**Aim of the task**
From the first line to the last, transcribe the data exactly.

**Dataset entries**

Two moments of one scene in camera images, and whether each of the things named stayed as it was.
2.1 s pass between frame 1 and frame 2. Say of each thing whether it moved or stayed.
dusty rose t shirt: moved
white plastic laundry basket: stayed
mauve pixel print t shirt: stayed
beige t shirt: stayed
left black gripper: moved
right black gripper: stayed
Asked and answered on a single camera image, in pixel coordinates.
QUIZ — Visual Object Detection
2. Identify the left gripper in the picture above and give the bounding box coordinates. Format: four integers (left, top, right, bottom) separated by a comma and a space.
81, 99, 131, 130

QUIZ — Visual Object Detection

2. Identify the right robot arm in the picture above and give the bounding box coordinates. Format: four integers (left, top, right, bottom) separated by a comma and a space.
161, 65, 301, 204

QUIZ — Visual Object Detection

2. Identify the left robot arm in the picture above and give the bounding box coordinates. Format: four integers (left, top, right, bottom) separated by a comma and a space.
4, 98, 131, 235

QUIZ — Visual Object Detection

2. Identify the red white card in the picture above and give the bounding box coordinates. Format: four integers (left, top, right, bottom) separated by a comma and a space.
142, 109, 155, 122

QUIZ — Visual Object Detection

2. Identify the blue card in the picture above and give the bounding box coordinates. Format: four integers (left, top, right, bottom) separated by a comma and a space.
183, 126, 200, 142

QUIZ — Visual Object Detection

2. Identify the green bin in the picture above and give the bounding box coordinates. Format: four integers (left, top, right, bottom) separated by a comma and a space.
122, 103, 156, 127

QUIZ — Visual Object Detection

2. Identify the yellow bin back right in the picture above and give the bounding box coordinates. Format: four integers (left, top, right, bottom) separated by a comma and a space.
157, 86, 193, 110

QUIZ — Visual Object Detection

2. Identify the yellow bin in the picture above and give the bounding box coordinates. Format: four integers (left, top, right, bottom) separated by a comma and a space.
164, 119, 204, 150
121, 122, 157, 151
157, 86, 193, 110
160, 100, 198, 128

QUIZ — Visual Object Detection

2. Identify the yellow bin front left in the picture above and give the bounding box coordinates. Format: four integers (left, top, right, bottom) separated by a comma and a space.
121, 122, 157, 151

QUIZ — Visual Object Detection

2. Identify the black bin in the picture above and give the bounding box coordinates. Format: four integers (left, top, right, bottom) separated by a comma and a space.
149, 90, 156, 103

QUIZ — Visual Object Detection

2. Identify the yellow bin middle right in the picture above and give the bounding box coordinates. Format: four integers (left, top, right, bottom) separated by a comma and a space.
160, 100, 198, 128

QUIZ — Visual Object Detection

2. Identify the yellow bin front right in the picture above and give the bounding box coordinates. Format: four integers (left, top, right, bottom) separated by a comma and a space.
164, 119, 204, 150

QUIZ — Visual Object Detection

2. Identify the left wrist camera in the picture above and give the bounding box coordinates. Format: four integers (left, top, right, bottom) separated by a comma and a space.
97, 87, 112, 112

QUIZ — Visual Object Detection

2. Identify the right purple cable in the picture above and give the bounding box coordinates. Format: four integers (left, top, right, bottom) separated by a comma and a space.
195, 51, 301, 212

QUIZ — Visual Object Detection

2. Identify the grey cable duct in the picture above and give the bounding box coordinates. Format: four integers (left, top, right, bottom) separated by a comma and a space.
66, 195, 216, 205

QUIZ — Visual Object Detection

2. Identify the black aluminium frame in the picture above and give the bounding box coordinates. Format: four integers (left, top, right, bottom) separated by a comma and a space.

**Worked solution**
Two moments of one scene in camera images, and whether each of the things named stayed as it was.
2.1 s pass between frame 1 and frame 2. Say of each thing whether it moved or stayed.
dusty rose t shirt: moved
white plastic laundry basket: stayed
mauve pixel print t shirt: stayed
beige t shirt: stayed
left black gripper: moved
right black gripper: stayed
Asked and answered on a single camera image, in pixel coordinates.
QUIZ — Visual Object Detection
2. Identify the left gripper in the picture above and give the bounding box coordinates. Format: four integers (left, top, right, bottom) separated by a comma and a space.
81, 99, 131, 130

QUIZ — Visual Object Detection

2. Identify the right robot arm in the picture above and give the bounding box coordinates. Format: four integers (left, top, right, bottom) separated by a comma and a space.
161, 65, 301, 204

QUIZ — Visual Object Detection

2. Identify the left robot arm in the picture above and give the bounding box coordinates. Format: four integers (left, top, right, bottom) separated by a comma and a space.
4, 98, 131, 235

QUIZ — Visual Object Detection

2. Identify the red white card in the picture above and give the bounding box coordinates. Format: four integers (left, top, right, bottom) separated by a comma and a space.
142, 109, 155, 122

QUIZ — Visual Object Detection

2. Identify the blue card in the picture above and give the bounding box coordinates. Format: four integers (left, top, right, bottom) separated by a comma and a space.
183, 126, 200, 142

QUIZ — Visual Object Detection

2. Identify the green bin in the picture above and give the bounding box coordinates. Format: four integers (left, top, right, bottom) separated by a comma and a space.
122, 103, 156, 127

QUIZ — Visual Object Detection

2. Identify the yellow bin back right in the picture above and give the bounding box coordinates. Format: four integers (left, top, right, bottom) separated by a comma and a space.
157, 86, 193, 110

QUIZ — Visual Object Detection

2. Identify the yellow bin in the picture above and give the bounding box coordinates. Format: four integers (left, top, right, bottom) separated by a comma and a space.
164, 119, 204, 150
121, 122, 157, 151
157, 86, 193, 110
160, 100, 198, 128

QUIZ — Visual Object Detection

2. Identify the yellow bin front left in the picture above and give the bounding box coordinates. Format: four integers (left, top, right, bottom) separated by a comma and a space.
121, 122, 157, 151

QUIZ — Visual Object Detection

2. Identify the black bin in the picture above and give the bounding box coordinates. Format: four integers (left, top, right, bottom) separated by a comma and a space.
149, 90, 156, 103

QUIZ — Visual Object Detection

2. Identify the yellow bin middle right in the picture above and give the bounding box coordinates. Format: four integers (left, top, right, bottom) separated by a comma and a space.
160, 100, 198, 128

QUIZ — Visual Object Detection

2. Identify the yellow bin front right in the picture above and give the bounding box coordinates. Format: four integers (left, top, right, bottom) separated by a comma and a space.
164, 119, 204, 150

QUIZ — Visual Object Detection

2. Identify the left wrist camera in the picture above and give the bounding box coordinates. Format: four integers (left, top, right, bottom) separated by a comma and a space.
97, 87, 112, 112

QUIZ — Visual Object Detection

2. Identify the right purple cable in the picture above and give the bounding box coordinates. Format: four integers (left, top, right, bottom) separated by a comma and a space.
195, 51, 301, 212

QUIZ — Visual Object Detection

2. Identify the grey cable duct in the picture above and give the bounding box coordinates. Format: four integers (left, top, right, bottom) separated by a comma and a space.
66, 195, 216, 205

QUIZ — Visual Object Detection

2. Identify the black aluminium frame in the picture above and give the bounding box coordinates. Format: four integers (left, top, right, bottom) separated by a comma and a space.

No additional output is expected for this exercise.